Zoals alle Engelse koloniën in Noord-Amerika, werd de economie van Carolina grotendeels beperkt door handelswetten die de vervaardiging van afgewerkte goederen in de koloniën en bevorderde de export van grondstoffen naar Engeland om de groeiende koloniale macht te voeden industrialisatie. Gecombineerd met de voorwaarden voor vestiging van de zuidelijke koloniën door agrarische belangen, werden de Carolinas al snel een plantage-economie. De economische activiteiten van zowel Zuid- als Noord-Carolina werden sterk gespecialiseerd in de productie van landbouwproducten als natuurlijke hulpbronnen.

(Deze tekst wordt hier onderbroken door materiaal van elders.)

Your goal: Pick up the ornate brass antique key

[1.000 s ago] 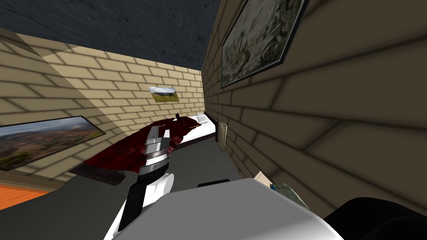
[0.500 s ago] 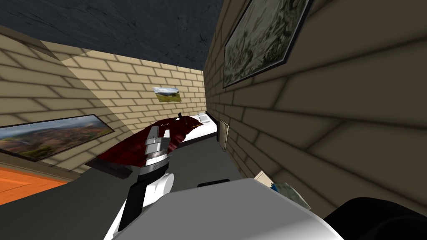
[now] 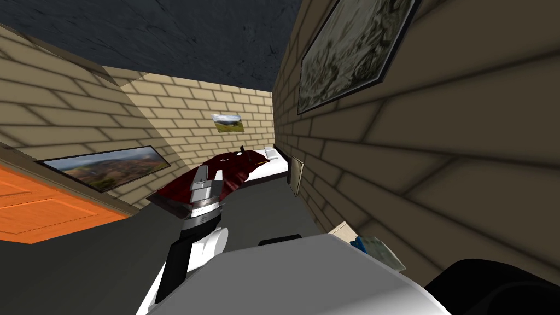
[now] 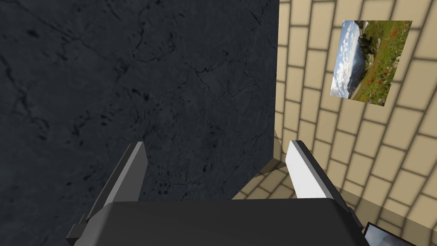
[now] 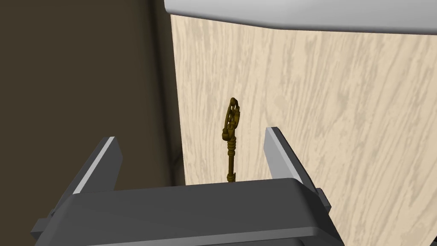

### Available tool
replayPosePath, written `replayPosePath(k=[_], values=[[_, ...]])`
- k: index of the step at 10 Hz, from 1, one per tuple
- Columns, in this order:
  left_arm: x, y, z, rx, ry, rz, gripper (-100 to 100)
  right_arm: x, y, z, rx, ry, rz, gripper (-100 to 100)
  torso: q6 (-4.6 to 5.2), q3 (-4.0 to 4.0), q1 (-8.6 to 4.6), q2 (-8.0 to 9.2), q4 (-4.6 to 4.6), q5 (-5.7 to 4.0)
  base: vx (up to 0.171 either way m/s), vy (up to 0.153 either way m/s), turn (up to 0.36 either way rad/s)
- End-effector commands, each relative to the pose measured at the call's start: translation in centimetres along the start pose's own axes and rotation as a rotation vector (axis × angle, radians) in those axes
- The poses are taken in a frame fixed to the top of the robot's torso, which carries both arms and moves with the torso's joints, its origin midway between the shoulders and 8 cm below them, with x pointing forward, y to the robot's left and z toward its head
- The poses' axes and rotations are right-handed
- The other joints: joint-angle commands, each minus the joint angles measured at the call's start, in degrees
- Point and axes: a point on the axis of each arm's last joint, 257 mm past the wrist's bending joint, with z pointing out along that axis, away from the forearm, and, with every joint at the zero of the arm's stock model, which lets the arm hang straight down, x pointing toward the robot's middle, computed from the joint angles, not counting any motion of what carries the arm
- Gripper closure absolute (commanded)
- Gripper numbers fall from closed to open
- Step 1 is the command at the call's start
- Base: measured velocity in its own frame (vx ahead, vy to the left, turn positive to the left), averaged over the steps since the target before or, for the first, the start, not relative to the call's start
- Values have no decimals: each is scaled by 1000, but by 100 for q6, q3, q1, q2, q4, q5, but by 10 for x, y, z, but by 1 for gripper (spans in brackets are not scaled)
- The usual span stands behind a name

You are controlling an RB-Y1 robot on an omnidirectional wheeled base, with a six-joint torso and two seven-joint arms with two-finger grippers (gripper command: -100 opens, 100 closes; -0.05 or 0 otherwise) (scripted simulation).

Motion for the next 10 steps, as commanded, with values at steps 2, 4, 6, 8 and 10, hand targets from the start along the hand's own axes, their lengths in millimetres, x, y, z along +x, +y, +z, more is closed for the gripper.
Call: replayPosePath(k=[2,4,6,8,10], values=[[0,0,0,0,0,0,0,-19,10,2,-39,-48,41,-100,0,-4,-7,-9,-1,-2,-114,-17,86],[0,0,0,0,0,0,0,-25,13,3,-49,-62,52,-100,1,-9,-17,-17,-3,-5,-70,-20,41],[0,0,0,0,0,0,0,-58,36,10,-101,-130,102,-100,-1,-21,-13,-37,-7,-4,-75,-28,91],[0,0,0,0,0,0,0,-61,37,10,-103,-136,100,-100,1,-14,-23,-25,-5,-7,-63,-31,20],[0,0,0,0,0,0,0,-89,57,14,-142,-188,124,-100,0,-19,-21,-34,-7,-6,-72,-50,63]])
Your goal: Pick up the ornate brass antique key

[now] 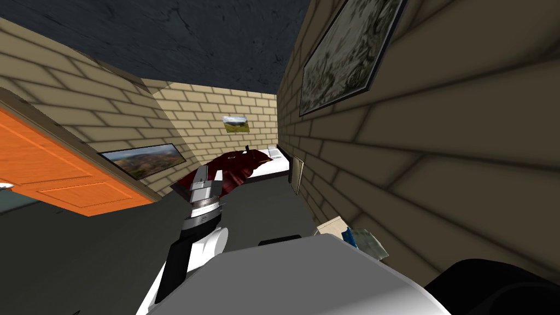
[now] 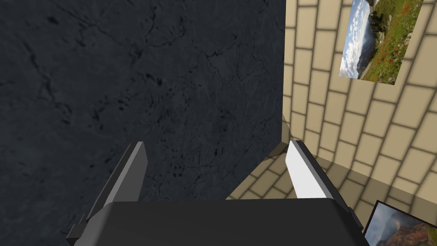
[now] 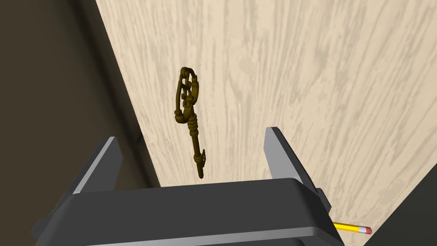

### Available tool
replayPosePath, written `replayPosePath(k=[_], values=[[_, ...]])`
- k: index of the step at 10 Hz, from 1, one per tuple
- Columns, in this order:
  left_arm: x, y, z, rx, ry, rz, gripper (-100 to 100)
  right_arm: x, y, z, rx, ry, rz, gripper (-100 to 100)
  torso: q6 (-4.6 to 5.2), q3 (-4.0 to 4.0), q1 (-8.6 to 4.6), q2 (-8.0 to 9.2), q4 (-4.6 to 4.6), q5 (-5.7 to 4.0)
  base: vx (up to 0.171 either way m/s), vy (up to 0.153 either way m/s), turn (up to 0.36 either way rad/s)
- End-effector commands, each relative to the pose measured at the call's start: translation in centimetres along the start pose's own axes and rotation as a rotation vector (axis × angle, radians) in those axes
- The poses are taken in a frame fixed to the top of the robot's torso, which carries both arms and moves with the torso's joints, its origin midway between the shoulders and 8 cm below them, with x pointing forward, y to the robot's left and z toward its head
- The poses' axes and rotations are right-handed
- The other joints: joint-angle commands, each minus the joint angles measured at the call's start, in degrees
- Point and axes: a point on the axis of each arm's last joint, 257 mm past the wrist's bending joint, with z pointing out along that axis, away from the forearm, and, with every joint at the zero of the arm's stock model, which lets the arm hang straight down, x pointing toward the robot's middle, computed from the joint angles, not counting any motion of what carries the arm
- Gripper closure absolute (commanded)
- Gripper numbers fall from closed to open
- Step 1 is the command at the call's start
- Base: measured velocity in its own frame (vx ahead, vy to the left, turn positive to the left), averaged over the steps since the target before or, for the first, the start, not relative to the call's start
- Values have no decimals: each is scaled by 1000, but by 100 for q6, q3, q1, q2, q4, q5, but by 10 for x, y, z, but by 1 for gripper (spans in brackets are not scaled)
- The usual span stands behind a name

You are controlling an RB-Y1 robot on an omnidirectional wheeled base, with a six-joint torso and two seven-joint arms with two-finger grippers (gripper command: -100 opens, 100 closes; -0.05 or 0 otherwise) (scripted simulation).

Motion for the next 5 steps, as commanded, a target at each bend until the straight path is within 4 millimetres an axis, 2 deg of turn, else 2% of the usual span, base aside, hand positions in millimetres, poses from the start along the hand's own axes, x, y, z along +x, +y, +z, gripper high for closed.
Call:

De rol van tabak in de economie van North Carolina
Hoewel de prijs van tabak in de koloniale periode behoorlijk volatiel was, groeide de vraag naar het product in Europa leidde de plantageboeren van Carolina om zich in het product te specialiseren en grote hoeveelheden van de plant te exporteren naar Europa. Tabak was de belangrijkste marktgewas in veel van de zuidelijke koloniën en hoewel de productie van Carolina achterbleef bij die van Virginia en Maryland, werd de oogst het belangrijkste commerciële gewas van de kolonie, waardoor de kolonie soms zelfs gedwongen werd voedsel te importeren omdat zoveel van haar land werd ingenomen door tabak velden. Daarentegen waren de economieën van de noordelijke koloniën - zoals de economie van de New York Colony - gebaseerd op kleinere, meer diverse familieboerderijen.
Indigo en rijst in South Carolina
Vanwege de volatiliteit op de tabaksmarkt begon de koloniale economie van de Carolinas ook andere gewassen te ontwikkelen voor mogelijk commercieel gebruik. Engeland ontmoedigde de groei van koloniale katoenlandbouw om de opkomende Engelse textielindustrie te beschermen, maar Carolina al snel begon met het kweken van grote hoeveelheden indigo, een plant die werd gebruikt om blauwe kleurstof te maken, voor export naar Engeland en voor gebruik in Engels textiel fabricage. Carolina's plantages experimenteerden ook met rijstproductie voor eigen consumptie en voor export naar andere koloniën en Europa.
Veehouderij
Koloniaal Carolina was voornamelijk een agrarische plantage-economie, maar historische gegevens onthullen ook een vroege ontwikkeling van vee, met name varkensvlees. In die tijd kon vlees niet veilig over de Atlantische Oceaan worden geëxporteerd, maar een groeiende vee- en varkensindustrie dreef aanzienlijke lokale consumptie, export van vee naar andere kolonies en kleine trans-Atlantische export van gezouten of vleeswaren. In tegenstelling tot runderen nemen varkens relatief weinig ruimte in beslag om te voederen, waardoor landbouwgrond mogelijk is, Colonial Carolina's onbetwistbaar belangrijkste natuurlijke hulpbron, om te blijven worden gebruikt voor agrarische marktgewassen in plaats van grazen.
Andere natuurlijke hulpbronnen
Binnen een agrarische economie maakte Colonial Carolina in beperkte mate gebruik van minerale en bosbouwproducten als natuurlijke hulpbronnen. De noordelijke koloniën overtroffen Carolina ver in de productie en export van deze producten, maar Carolina produceerde wel enkele hoeveelheden producten zoals hout, teer, pek en terpentijn. De uitgestrekte bossen van Carolina werden destijds als veel minder waardevolle hulpbronnen beschouwd dan landbouwgrond, maar al was het maar tijdens het kappen bossen om meer landbouwgrond te creëren, geeft historisch bewijs aan dat sommige van deze bossen en minerale hulpbronnen gecommercialiseerd.